*** Opening DATASET RECORDS ***

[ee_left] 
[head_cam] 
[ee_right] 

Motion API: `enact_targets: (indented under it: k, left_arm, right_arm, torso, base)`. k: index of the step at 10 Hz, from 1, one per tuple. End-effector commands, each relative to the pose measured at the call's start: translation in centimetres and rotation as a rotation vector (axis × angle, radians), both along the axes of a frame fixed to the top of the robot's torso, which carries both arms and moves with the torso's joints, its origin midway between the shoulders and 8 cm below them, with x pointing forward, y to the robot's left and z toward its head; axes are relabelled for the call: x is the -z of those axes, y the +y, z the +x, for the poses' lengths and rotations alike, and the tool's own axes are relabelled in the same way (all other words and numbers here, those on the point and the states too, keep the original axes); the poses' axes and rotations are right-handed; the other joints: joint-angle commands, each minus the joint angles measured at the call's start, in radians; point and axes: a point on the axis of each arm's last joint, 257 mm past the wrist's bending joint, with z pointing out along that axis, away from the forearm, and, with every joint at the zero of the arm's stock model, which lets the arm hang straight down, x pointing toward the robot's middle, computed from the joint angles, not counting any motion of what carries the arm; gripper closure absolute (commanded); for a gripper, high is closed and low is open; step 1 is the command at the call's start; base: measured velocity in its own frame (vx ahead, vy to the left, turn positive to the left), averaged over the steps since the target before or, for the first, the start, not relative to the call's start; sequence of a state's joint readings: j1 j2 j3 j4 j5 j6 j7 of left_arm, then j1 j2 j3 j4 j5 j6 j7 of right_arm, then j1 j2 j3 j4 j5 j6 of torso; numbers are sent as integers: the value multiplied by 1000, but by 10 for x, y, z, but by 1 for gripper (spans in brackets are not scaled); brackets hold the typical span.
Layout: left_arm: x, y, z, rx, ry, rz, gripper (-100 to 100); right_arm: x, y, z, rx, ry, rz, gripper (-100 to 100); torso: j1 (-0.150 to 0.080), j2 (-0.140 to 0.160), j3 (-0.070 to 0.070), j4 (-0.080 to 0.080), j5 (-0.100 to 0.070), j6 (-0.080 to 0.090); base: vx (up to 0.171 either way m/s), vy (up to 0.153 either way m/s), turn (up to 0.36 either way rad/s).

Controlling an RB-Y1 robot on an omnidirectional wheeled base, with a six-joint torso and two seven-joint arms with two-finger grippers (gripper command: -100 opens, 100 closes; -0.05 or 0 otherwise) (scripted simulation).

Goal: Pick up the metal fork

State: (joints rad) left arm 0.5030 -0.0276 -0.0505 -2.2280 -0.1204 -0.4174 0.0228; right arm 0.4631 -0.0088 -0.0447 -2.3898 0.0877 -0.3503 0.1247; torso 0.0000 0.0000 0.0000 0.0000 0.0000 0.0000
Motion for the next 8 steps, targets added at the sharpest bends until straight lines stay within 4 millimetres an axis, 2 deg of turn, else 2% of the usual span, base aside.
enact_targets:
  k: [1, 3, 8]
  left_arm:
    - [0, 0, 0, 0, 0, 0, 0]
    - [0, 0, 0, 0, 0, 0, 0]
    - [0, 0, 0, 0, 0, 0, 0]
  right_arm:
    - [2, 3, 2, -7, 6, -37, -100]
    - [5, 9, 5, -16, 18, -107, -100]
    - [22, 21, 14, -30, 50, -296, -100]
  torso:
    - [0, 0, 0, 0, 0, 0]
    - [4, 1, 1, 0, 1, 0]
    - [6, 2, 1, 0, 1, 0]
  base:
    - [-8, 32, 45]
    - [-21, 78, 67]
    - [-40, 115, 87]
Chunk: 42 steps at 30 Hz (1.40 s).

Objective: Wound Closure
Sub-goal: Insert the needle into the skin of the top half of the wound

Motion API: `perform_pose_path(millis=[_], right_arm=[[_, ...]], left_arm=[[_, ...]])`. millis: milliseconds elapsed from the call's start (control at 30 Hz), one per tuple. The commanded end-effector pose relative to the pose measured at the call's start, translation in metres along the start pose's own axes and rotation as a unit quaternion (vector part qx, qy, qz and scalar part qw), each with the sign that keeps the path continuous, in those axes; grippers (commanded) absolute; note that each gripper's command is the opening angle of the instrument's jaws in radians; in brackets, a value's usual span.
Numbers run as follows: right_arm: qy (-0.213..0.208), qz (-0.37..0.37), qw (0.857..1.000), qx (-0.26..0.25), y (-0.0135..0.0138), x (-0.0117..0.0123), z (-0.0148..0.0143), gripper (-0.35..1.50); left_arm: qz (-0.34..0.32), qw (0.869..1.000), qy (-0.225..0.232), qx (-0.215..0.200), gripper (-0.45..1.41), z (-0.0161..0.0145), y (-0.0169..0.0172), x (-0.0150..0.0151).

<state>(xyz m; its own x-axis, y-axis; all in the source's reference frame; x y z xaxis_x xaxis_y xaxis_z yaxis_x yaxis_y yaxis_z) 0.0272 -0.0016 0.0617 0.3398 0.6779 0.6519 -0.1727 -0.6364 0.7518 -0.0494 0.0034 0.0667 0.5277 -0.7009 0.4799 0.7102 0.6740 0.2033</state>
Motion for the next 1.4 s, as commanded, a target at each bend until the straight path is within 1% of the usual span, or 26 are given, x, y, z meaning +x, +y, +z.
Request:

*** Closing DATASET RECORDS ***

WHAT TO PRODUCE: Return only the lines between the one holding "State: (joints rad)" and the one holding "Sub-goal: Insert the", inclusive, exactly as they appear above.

SOLUTION TO THE PROBLEM:
State: (joints rad) left arm 0.5030 -0.0276 -0.0505 -2.2280 -0.1204 -0.4174 0.0228; right arm 0.4631 -0.0088 -0.0447 -2.3898 0.0877 -0.3503 0.1247; torso 0.0000 0.0000 0.0000 0.0000 0.0000 0.0000
Motion for the next 8 steps, targets added at the sharpest bends until straight lines stay within 4 millimetres an axis, 2 deg of turn, else 2% of the usual span, base aside.
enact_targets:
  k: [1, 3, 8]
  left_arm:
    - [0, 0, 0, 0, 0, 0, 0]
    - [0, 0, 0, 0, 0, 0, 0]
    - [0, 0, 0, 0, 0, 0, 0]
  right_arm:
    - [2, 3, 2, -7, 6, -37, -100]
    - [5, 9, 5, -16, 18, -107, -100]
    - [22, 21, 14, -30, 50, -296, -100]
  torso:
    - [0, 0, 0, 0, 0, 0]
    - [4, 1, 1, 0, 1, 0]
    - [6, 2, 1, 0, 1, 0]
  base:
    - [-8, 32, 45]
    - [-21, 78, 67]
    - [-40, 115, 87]
Chunk: 42 steps at 30 Hz (1.40 s).

Objective: Wound Closure
Sub-goal: Insert the needle into the skin of the top half of the wound

This concludes the answer to the exercise.